Given records:
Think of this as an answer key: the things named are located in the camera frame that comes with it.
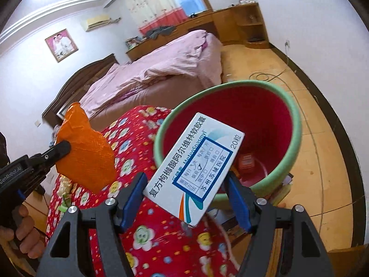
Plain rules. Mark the cream plastic bag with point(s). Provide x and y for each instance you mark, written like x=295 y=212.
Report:
x=65 y=185

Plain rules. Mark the framed wall photo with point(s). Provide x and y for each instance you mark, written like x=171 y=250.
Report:
x=61 y=45

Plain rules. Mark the floral curtain with red hem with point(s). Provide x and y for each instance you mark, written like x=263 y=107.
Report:
x=152 y=5

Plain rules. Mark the red bin with green rim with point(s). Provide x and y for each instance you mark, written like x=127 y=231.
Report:
x=224 y=115

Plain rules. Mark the small green wrapper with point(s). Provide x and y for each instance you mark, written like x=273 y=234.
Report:
x=62 y=207

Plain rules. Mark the wooden corner shelf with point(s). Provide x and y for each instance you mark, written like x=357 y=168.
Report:
x=242 y=17

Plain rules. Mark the long wooden desk cabinet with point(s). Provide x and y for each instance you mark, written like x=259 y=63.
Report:
x=201 y=23

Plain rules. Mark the white wall socket with plug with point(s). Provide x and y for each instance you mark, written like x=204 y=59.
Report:
x=286 y=43

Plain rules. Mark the wall air conditioner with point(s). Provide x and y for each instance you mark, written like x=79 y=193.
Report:
x=98 y=23

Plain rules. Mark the bed with pink quilt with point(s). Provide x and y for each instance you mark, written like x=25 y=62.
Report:
x=173 y=88

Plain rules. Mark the grey clothes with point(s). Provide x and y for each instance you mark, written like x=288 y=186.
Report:
x=160 y=32

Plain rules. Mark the pink and white toiletries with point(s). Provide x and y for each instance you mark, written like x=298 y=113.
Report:
x=246 y=0

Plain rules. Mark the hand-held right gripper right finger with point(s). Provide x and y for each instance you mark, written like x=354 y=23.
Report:
x=239 y=205

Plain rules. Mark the small orange box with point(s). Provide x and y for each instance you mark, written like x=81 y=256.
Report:
x=246 y=162

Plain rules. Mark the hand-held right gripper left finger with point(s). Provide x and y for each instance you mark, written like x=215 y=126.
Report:
x=132 y=202

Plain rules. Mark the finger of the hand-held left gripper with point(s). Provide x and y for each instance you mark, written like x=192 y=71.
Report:
x=57 y=150

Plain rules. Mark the orange foam fruit net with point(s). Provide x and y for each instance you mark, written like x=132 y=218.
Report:
x=83 y=153

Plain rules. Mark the pink duvet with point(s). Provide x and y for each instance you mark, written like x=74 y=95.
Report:
x=150 y=63

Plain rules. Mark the red flower printed blanket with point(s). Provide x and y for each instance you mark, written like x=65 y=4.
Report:
x=161 y=245

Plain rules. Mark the framed picture against headboard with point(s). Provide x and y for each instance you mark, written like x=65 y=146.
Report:
x=61 y=111

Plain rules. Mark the person's left hand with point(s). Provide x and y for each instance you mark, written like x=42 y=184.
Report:
x=27 y=230

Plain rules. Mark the blue and white medicine box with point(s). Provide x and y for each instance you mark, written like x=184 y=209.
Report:
x=190 y=173

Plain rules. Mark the dark wooden headboard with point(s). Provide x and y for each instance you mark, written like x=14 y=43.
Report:
x=86 y=69

Activity: Would you repeat the material above exactly, line for line, from its first line to the line with "Plain rules. Mark the white", including both and skipping every picture?

Result below:
Think of this as an answer key: the things named are located in the camera frame that comes with it.
Plain rules. Mark the cream plastic bag with point(s). Provide x and y for each instance you mark, written like x=295 y=212.
Report:
x=65 y=185

Plain rules. Mark the framed wall photo with point(s). Provide x and y for each instance you mark, written like x=171 y=250.
Report:
x=61 y=45

Plain rules. Mark the floral curtain with red hem with point(s). Provide x and y for each instance you mark, written like x=263 y=107.
Report:
x=152 y=5

Plain rules. Mark the red bin with green rim with point(s). Provide x and y for each instance you mark, written like x=127 y=231.
Report:
x=224 y=115

Plain rules. Mark the small green wrapper with point(s). Provide x and y for each instance you mark, written like x=273 y=234.
Report:
x=62 y=207

Plain rules. Mark the wooden corner shelf with point(s). Provide x and y for each instance you mark, written like x=357 y=168.
Report:
x=242 y=17

Plain rules. Mark the long wooden desk cabinet with point(s). Provide x and y for each instance you mark, written like x=259 y=63.
Report:
x=201 y=23

Plain rules. Mark the white wall socket with plug with point(s). Provide x and y for each instance you mark, written like x=204 y=59.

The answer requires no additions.